Administration of Justice Act 1774
- Parliament of Great Britain
- Long title: An Act for the Impartial Administration of Justice in the Cases of Persons questioned for any Acts done by them in the Execution of the Law, or for the Suppression of Riots and Tumults in the Province of Massachusetts Bay, in New England.
- Citation: 14 Geo. 3 c. 39
- Territorial extent: Province of Massachusetts Bay

Dates
- Royal assent: 20 May 1774
- Commencement: 1 June 1774
- Expired: 1 June 1777
- Repealed: 21 August 1871

Other legislation
- Repealed by: Statute Law Revision Act 1871

Status: Repealed

Text of statute as originally enacted

= Administration of Justice Act 1774 =

Act of the Parliament of Great Britain

The Administration of Justice Act 1774 (14 Geo. 3 c. 39), or An Act for the Impartial Administration of Justice, also popularly called the Monkey Act and the Murder Act by George Washington, was an Act of the Parliament of Great Britain. It covered the treatment of British officials in the Massachusetts Bay colony and became law on 20 May 1774.

It was one of several acts (known as the Intolerable Acts) passed by the British government in an effort to keep control of the American colonies.

==History==
By the early 1770s, many citizens living in the British colonies in America were organizing for independence from the British government.

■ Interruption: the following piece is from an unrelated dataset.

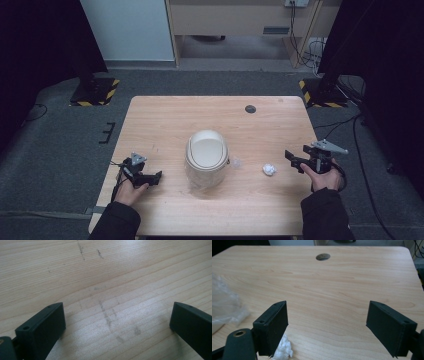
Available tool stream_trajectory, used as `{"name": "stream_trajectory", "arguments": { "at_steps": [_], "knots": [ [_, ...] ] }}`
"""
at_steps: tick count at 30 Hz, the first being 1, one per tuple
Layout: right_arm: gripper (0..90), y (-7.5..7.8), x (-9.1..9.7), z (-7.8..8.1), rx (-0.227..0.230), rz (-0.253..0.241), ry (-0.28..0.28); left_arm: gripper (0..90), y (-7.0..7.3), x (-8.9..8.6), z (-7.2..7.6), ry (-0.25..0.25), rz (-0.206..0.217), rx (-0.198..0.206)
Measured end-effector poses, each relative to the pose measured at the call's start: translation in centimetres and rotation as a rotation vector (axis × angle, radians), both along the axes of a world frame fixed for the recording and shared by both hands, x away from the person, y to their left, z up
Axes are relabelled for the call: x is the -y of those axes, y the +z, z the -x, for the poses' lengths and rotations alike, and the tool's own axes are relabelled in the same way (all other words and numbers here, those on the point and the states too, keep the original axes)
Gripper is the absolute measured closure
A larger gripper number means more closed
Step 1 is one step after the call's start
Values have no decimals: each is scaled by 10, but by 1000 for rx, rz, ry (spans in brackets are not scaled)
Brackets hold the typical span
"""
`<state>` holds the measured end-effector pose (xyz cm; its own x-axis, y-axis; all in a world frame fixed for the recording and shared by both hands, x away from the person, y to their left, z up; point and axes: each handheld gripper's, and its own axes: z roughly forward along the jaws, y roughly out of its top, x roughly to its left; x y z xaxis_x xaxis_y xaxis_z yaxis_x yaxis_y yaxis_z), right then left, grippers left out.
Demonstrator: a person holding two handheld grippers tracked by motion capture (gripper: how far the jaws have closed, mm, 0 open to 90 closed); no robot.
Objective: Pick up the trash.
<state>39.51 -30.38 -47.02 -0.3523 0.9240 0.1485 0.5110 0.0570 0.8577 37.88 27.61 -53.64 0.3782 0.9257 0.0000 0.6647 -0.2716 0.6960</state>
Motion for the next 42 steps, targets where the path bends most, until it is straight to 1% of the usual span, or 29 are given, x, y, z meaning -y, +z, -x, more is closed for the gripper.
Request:
{"name": "stream_trajectory", "arguments": {
  "at_steps": [1,2,3,4,6,8,9,12,14,15,16,17,19,22,27,28,29,31,33,34,35,42],
  "knots": [
    [171,7,-2,0,12,3,10,0,0,0,0,-1,0,0],
    [171,7,-2,0,12,3,10,0,0,0,0,0,0,0],
    [162,14,-3,2,30,2,16,0,0,0,0,-1,0,0],
    [162,14,-3,2,30,2,16,0,0,0,0,-1,-1,0],
    [160,21,-6,3,46,-7,20,0,0,0,0,0,0,0],
    [160,30,-9,5,68,3,38,0,0,0,0,-1,0,0],
    [160,30,-9,5,68,3,38,0,0,0,0,-1,0,0],
    [158,37,-14,6,86,12,54,0,0,0,0,-1,0,0],
    [161,41,-17,7,98,11,65,0,0,0,0,-1,0,0],
    [163,45,-20,8,111,10,74,0,0,0,0,-1,0,0],
    [163,45,-20,8,111,10,74,0,0,0,0,-1,-1,0],
    [163,50,-24,9,126,7,85,0,0,0,0,-1,-1,0],
    [164,52,-26,10,133,4,90,0,0,0,0,-1,-1,0],
    [165,61,-33,12,153,9,114,0,0,0,0,-1,-1,0],
    [163,72,-45,13,182,1,146,0,0,0,0,-1,0,0],
    [160,77,-51,13,189,3,158,0,0,0,0,-1,0,0],
    [160,77,-51,13,189,3,158,0,0,0,0,-1,-1,0],
    [157,82,-56,13,202,-2,170,0,0,0,0,-1,0,0],
    [153,86,-62,14,212,-3,182,0,0,0,0,-1,0,0],
    [152,90,-68,13,222,-4,196,0,0,0,0,-1,0,0],
    [152,90,-68,13,222,-4,196,0,0,0,0,-1,0,0],
    [147,99,-87,12,243,-12,232,0,0,0,0,-1,0,0]
  ]
}}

The act was created in the aftermath of the Boston Tea Party, when the British government was working to regain control of the colony.

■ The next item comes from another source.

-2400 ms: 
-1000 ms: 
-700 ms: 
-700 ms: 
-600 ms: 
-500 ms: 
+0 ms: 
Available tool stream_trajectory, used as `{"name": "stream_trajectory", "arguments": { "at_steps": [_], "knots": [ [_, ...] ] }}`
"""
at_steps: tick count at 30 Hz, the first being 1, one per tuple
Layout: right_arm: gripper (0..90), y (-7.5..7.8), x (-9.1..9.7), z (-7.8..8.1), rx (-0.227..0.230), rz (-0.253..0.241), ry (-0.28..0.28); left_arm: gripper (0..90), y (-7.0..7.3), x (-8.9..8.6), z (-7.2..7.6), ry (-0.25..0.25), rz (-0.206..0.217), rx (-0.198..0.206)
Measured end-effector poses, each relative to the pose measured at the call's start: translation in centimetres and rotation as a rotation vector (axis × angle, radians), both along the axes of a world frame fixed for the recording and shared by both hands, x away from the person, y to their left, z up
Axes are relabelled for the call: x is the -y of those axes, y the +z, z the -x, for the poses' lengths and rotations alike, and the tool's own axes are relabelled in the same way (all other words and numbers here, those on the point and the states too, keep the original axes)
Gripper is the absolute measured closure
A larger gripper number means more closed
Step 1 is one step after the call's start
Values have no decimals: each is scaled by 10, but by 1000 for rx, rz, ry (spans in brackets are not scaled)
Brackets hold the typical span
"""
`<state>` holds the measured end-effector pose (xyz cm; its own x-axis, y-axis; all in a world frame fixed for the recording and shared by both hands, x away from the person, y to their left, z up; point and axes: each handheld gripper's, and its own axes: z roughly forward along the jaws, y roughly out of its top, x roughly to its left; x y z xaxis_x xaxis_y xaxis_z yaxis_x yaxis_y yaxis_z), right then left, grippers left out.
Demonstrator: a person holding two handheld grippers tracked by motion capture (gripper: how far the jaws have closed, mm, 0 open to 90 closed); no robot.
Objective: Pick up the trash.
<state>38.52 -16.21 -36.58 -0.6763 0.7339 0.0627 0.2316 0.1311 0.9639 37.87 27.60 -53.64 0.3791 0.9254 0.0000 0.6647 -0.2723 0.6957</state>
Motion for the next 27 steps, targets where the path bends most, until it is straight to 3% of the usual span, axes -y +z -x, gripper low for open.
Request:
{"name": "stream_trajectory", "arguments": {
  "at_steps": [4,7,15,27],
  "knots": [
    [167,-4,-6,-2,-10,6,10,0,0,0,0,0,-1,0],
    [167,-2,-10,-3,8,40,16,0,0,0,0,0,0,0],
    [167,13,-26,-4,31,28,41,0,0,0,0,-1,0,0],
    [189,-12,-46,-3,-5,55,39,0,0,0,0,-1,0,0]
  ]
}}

The law was one of the measures (commonly referred to as the Intolerable Acts, the Punitive Acts, or the Coercive Acts by many colonists) that was designed to secure Britain's jurisdiction over the American dominions. As such, it is a part of the Grievances of the United States Declaration of Independence.

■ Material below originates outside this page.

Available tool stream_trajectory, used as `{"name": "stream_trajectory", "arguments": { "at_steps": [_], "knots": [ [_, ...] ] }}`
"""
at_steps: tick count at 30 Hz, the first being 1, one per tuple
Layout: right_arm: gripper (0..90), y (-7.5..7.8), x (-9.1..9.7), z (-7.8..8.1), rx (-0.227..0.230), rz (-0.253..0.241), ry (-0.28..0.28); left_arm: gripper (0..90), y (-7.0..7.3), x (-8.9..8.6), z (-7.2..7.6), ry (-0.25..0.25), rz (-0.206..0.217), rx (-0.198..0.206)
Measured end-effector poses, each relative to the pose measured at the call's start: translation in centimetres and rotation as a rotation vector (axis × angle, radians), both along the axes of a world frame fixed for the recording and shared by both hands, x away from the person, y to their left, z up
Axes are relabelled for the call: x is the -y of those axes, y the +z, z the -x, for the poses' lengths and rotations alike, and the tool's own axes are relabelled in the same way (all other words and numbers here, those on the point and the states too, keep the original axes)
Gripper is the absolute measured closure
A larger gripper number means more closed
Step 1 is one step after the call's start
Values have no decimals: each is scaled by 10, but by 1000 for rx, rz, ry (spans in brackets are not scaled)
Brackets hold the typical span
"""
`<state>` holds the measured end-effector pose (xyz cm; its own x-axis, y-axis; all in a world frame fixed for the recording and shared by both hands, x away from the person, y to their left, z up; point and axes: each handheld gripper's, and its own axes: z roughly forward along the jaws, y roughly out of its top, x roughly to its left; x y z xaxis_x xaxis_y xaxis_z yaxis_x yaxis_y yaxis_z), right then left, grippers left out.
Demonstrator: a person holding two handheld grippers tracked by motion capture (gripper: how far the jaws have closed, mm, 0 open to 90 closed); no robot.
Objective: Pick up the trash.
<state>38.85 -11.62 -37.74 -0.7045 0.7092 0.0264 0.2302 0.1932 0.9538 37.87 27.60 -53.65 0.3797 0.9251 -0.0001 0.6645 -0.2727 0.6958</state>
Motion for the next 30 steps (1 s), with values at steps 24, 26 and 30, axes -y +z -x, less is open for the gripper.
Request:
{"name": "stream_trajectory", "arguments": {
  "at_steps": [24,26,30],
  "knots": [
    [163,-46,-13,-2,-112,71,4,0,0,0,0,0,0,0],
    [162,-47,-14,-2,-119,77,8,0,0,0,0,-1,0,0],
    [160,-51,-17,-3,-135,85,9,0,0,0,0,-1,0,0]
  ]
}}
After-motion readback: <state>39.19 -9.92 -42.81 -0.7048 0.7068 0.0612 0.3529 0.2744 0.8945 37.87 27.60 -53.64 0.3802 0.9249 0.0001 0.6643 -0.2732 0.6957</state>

The Act was seen by those in America as a final sign that there would be no further negotiations with the British government in London. The First Continental Congress met four months later and the American Revolutionary War began less than a year after the Act was passed.

==Outline==

The Coercive Acts included the Boston Port Act, the Massachusetts Government Act, and the Quebec Act.

The Administration of Justice Act allowed the royally appointed governor to remove any acquisition placed on a royal official by a member of the public, if the governor did not believe the official would have a fair trial. The Act was referred to as the "Murder Act", as the American separatists believed that the official could get away with capital offences.

To ensure that legal trials were more favorable to the Crown than the potential prejudices of local juries, the Act granted a change of venue to another British colony (or to Great Britain) in trials of officials charged with a crime arising from their enforcement of the law or suppression of riots. Witnesses for both sides were also required to attend the trial and were to be compensated for their expenses.

== Subsequent developments ==
Section 8 said the act would remain in force for 3 years. The whole act was repealed by section 1 of, and the schedule to, the Statute Law Revision Act 1871 (34 & 35 Vict. c. 116), which came into force on 21 August 1871.